Paradoxically, those same juveniles were repeatedly informed that they should 'get a life', and that talking on the phone constituted 'fake' conversations with 'fake' people. Adults transacted very little substantive business on the phone during this period, preferring to have the same discussions face-to-face, because "that made it real". For adults of the period, the telephone occupied about the same niche as the SMS text message does in more recent days.

It was quite a few years before the telephone started to be considered an instrument of business, barely distinguishable from a face-to-face conversation.

What does that have to do with life, though?

Parents thought their kids weren't living one, essentially being what social psychologists would call 'refusers', lacking in or rejecting meaningful engagement with others. When they were telling their kids to 'get off the phone and have a real life' primarily what they meant was that they should have extended periods of meaningful engagement with others (those others, coincidentally generally being the same people who were on the other end of the telephone).

So, the meaning of life (at least insofar as it concerns us for this topic) is "extended periods of meaningful engagement with others".

So, why did adults then say "get a life" to teens on the phone, and why do people say it to virtual environment users now?

It's all down to what you consider meaningful engagement to be, and whether you can actually see it happening.

You're a modern Internet user, and you move to a new town or suburb. You don't really know anyone much in the new place, it's true. However, you're still in touch with all of your friends and family (wherever they might be in the world) from the moment your ISP plumbs in a working Internet connection for you, or as soon as you can settle in at an Internet Cafe or WiFi hotspot.

After a few prospective efforts with the neighbors you find that you've got little, if anything at all in common with any of them. Frankly, there are enough cultures and sub-cultures that the statistical odds of you lucking out and having someone within a block or two of you that's potentially compatible can be pretty low. So, not much chance of meaningful engagement there, then.
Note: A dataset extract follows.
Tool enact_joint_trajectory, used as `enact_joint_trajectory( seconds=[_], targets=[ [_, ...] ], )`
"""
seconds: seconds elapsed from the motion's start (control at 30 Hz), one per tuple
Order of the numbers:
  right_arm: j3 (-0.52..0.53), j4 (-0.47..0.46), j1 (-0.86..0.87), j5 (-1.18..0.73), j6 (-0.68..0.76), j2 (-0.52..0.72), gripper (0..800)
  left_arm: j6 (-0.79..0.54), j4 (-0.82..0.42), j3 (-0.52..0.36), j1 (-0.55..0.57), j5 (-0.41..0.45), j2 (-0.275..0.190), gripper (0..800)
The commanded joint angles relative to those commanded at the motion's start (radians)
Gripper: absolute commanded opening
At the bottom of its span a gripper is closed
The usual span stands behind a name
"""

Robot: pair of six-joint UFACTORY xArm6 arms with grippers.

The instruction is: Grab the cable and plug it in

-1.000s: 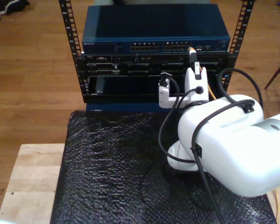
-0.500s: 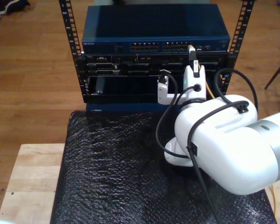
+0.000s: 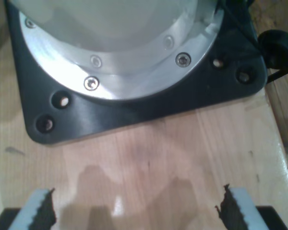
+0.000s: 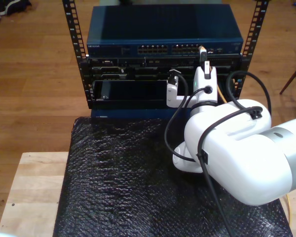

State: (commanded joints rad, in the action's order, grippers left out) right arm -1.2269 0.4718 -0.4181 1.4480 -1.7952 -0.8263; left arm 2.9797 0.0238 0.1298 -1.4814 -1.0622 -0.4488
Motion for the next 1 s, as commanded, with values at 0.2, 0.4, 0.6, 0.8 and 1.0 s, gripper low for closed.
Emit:
enact_joint_trajectory(
  seconds=[0.2,0.4,0.6,0.8,1.0],
  targets=[
    [-0.006,0.0,0.0,-0.009,0.003,-0.003,0,0.0,0.0,0.0,0.0,0.0,0.0,800],
    [-0.006,0.0,0.002,-0.015,0.021,-0.003,0,0.0,0.0,0.0,0.0,0.0,0.0,800],
    [-0.017,0.0,0.002,-0.014,0.023,-0.003,0,0.0,0.0,0.0,0.0,0.0,0.0,800],
    [-0.017,0.0,0.0,-0.014,0.048,-0.002,0,0.0,0.0,0.0,0.0,0.0,0.0,800],
    [-0.018,0.0,0.0,-0.015,0.051,-0.002,0,0.0,0.0,0.0,0.0,0.0,0.0,800]
  ],
)
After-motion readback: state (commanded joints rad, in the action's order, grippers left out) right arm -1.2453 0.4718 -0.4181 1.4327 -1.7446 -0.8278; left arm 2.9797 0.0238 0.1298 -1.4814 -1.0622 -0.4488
But that's alright. Through the Internet and virtual environments, you're still in touch with family, friends and relatives, and have contact with a potentially vast number of compatible people, independent of any geography.

Pretty soon, however, some people might think you need to "get a life". They don't see you participating in meaningful engagement – because the kind of meaningful engagement you're experiencing just isn't the kind that they can see, and it is clear that you're not engaging with the social and community structures that they would prefer you to be involved in, many of which may only be an accident of geography.
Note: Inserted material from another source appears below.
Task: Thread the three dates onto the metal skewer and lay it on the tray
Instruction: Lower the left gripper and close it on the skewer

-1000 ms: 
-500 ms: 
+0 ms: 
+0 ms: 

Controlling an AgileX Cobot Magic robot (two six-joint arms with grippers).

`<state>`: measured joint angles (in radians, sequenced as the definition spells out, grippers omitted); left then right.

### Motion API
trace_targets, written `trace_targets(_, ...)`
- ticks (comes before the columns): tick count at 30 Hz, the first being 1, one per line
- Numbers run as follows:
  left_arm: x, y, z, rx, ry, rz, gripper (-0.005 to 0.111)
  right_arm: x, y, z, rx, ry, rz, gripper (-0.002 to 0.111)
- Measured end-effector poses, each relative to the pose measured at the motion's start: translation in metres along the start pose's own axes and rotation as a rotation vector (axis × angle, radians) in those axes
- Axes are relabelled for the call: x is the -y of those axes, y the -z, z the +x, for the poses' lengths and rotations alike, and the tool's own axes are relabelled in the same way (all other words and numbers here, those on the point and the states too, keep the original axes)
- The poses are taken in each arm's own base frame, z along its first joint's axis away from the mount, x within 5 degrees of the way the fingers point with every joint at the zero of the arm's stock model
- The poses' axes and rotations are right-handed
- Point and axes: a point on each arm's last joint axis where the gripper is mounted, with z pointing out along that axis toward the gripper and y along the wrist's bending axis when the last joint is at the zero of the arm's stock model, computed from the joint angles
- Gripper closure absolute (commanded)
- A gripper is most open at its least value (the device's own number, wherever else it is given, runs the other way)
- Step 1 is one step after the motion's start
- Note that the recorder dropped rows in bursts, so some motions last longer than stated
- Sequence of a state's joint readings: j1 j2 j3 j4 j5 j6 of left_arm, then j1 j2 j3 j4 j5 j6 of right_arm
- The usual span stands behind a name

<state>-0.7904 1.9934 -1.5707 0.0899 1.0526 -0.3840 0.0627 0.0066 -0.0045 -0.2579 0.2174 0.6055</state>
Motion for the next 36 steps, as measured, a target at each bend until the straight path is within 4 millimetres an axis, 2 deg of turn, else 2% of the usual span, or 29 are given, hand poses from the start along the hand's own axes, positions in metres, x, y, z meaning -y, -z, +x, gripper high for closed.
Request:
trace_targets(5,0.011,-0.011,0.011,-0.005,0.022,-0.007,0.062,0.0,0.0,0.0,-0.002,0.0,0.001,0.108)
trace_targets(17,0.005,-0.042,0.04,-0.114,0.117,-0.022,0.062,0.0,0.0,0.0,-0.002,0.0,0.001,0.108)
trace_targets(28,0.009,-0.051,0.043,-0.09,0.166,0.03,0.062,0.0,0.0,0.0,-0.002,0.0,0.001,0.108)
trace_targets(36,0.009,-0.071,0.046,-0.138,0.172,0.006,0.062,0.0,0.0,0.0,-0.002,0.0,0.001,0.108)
Generally, though, people just don't think in those terms. Instead of thinking in terms of 'preferential' and 'non-preferential', they mistakenly think of those same things in terms of 'right' and 'wrong'.

You might be using Second Life to hang out with friends, telecommute to work (saving petrol and pollution), raising money for charities or cancer-research and arranging meet-ups with cool and interesting people that you would never have met if you restricted yourself to your local geographical spaces.
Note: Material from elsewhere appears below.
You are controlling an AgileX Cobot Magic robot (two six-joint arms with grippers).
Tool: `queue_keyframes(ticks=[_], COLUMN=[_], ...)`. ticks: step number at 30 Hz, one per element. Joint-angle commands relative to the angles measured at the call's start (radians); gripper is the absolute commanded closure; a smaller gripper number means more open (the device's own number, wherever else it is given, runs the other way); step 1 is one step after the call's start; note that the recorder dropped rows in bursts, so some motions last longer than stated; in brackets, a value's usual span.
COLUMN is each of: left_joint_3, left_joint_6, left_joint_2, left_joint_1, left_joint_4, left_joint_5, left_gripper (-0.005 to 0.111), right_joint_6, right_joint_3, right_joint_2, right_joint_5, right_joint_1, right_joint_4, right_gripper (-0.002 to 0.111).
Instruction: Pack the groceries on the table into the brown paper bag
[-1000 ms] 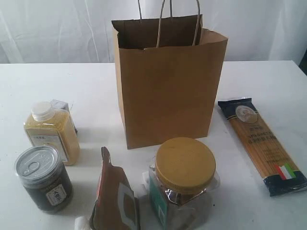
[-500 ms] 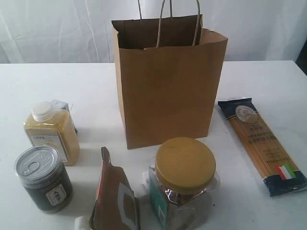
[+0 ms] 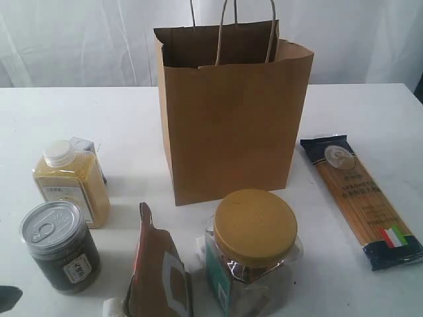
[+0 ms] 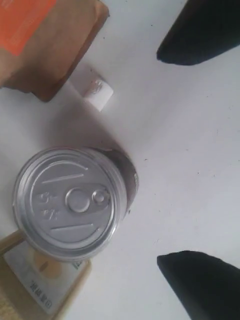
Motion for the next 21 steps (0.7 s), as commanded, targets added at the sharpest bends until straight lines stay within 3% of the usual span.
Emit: queue_keyframes(ticks=[1,5,7,15,21], left_joint_3=[0.021,0.041,0.085,0.254,0.309], left_joint_6=[0.007,0.022,0.111,0.554,0.834], left_joint_2=[-0.003,-0.003,0.000,0.000,0.043], left_joint_1=[0.003,0.003,0.003,0.003,0.003], left_joint_4=[-0.066,-0.157,-0.211,-0.647,-0.712], left_joint_5=[0.003,-0.007,-0.043,-0.384,-0.364], left_gripper=[0.002,0.002,0.002,0.002,0.002], right_joint_6=[0.000,0.000,0.000,0.000,0.000], right_joint_3=[0.006,0.006,0.006,0.006,0.006], right_joint_2=[-0.006,-0.006,-0.006,-0.006,-0.006], right_joint_5=[-0.003,-0.003,-0.003,-0.003,-0.003], right_joint_1=[-0.006,-0.006,-0.006,-0.006,-0.006], right_joint_4=[0.005,0.005,0.005,0.005,0.005], right_gripper=[0.108,0.108,0.108,0.108,0.108])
In the eyes of many, that makes you wrong, because you don't lean up against the back fence and talk about the Golden Globe awards with neighbors with whom you have nothing else in common than a circumstantial proximity.

Frankly, they just don't know what living is. You're doing more of it, with more people. You're living a richer, fuller life than they dream that you could be, or that they dream that they could be.

Working full time with and through virtual environments is like having three extra discretionary hours bolted on to every single 24 hour day that I can spend with my family and on other activities. That's time I wouldn't get if I worked the same number of hours in an office, with my engagement hanging out for all to see.

So, go get your own life. This one's mine.